## The task
Starting with the line below that holds "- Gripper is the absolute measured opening" and stopping after the line that holds "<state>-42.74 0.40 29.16", transcribe the lines exactly, leaving out all pictures.

## Stored data
..............................
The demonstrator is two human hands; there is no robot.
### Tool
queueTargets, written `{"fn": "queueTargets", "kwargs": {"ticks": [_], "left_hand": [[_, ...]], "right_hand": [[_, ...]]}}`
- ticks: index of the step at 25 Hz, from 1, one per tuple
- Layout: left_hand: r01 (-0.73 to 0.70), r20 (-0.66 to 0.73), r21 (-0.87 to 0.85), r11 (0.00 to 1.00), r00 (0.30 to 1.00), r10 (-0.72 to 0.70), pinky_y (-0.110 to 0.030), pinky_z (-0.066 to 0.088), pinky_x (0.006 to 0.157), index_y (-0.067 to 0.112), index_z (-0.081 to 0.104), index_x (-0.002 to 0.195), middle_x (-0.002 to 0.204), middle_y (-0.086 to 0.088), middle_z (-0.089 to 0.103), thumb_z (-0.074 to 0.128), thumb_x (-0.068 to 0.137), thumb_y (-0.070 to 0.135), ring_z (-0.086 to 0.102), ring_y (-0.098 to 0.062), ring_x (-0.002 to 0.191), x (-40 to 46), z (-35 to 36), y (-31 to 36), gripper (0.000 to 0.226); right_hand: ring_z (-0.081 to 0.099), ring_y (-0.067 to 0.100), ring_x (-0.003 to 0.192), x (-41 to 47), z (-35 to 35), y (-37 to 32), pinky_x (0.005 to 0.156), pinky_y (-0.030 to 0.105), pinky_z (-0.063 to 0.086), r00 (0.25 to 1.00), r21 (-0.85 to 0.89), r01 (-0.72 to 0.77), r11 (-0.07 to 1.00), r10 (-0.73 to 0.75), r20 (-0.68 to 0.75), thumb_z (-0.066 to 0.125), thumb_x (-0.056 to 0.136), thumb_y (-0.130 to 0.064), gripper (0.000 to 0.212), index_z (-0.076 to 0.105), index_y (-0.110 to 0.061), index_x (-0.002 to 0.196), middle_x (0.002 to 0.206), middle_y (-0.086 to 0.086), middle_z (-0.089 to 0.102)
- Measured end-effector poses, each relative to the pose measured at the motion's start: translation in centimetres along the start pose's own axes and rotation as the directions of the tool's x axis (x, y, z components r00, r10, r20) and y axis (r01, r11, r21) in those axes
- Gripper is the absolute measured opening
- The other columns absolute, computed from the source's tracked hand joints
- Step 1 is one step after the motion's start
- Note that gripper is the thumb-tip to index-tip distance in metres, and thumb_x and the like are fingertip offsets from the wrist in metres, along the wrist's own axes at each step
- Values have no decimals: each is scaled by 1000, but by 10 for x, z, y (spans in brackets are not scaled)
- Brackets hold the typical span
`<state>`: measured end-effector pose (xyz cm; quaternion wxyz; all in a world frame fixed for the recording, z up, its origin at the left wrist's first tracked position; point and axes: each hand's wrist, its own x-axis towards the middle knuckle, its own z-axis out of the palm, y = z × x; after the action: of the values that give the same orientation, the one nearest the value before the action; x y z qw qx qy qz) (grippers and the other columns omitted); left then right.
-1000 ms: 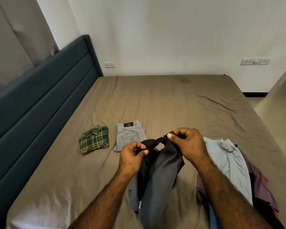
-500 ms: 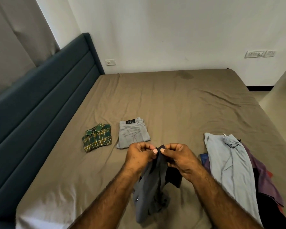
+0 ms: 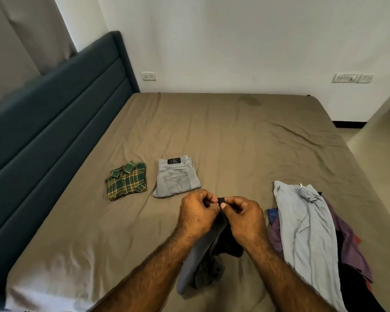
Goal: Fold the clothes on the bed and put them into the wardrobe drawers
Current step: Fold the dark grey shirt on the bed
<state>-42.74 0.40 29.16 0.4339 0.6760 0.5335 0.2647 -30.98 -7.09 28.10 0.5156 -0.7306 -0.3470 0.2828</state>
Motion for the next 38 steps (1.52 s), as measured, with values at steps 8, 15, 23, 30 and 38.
{"fn": "queueTargets", "kwargs": {"ticks": [8,15,23,30,38], "left_hand": [[-89,-19,-88,992,996,88,-33,64,74,17,76,89,80,5,76,74,86,3,72,-9,75,3,-3,-5,15],[-153,25,-60,986,988,155,-29,60,68,17,76,86,77,5,75,75,86,4,71,-15,72,7,-7,3,14],[-94,23,-80,992,995,96,-33,64,72,22,76,86,80,3,77,76,87,3,74,-16,76,18,-1,10,19],[-54,10,-109,993,998,55,-29,64,73,15,77,89,80,1,77,77,87,4,74,-10,75,18,1,13,11],[-61,20,-123,991,998,64,-27,63,73,14,76,87,80,2,76,77,86,1,71,-6,72,15,0,14,13]], "right_hand": [[78,21,80,13,2,7,81,47,65,990,150,-142,978,136,49,89,82,-13,14,82,-26,82,80,-3,79],[78,31,88,19,2,13,82,43,64,986,338,-166,926,150,75,80,89,-2,14,80,-15,92,87,5,81],[76,4,85,18,-7,4,77,19,60,998,167,59,984,-62,16,84,86,-8,18,83,-23,96,88,-14,79],[71,-3,82,21,-4,-4,69,13,57,998,106,56,993,-51,-47,77,92,-7,18,77,-25,93,88,-13,76],[71,-1,86,11,-2,3,73,7,52,962,18,252,967,-249,-111,78,88,2,17,83,-9,100,92,-6,74]]}}
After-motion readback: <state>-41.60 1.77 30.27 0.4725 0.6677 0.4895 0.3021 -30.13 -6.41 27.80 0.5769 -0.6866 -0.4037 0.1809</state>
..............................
## Exercise response
- Gripper is the absolute measured opening
- The other columns absolute, computed from the source's tracked hand joints
- Step 1 is one step after the motion's start
- Note that gripper is the thumb-tip to index-tip distance in metres, and thumb_x and the like are fingertip offsets from the wrist in metres, along the wrist's own axes at each step
- Values have no decimals: each is scaled by 1000, but by 10 for x, z, y (spans in brackets are not scaled)
- Brackets hold the typical span
`<state>`: measured end-effector pose (xyz cm; quaternion wxyz; all in a world frame fixed for the recording, z up, its origin at the left wrist's first tracked position; point and axes: each hand's wrist, its own x-axis towards the middle knuckle, its own z-axis out of the palm, y = z × x; after the action: of the values that give the same orientation, the one nearest the value before the action; x y z qw qx qy qz) (grippers and the other columns omitted); left then right.
-1000 ms: 
-500 ms: 
+0 ms: 
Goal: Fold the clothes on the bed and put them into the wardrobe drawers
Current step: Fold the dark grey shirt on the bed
<state>-42.74 0.40 29.16 0.4339 0.6760 0.5335 0.2647 -30.98 -7.09 28.10 0.5156 -0.7306 -0.3470 0.2828</state>

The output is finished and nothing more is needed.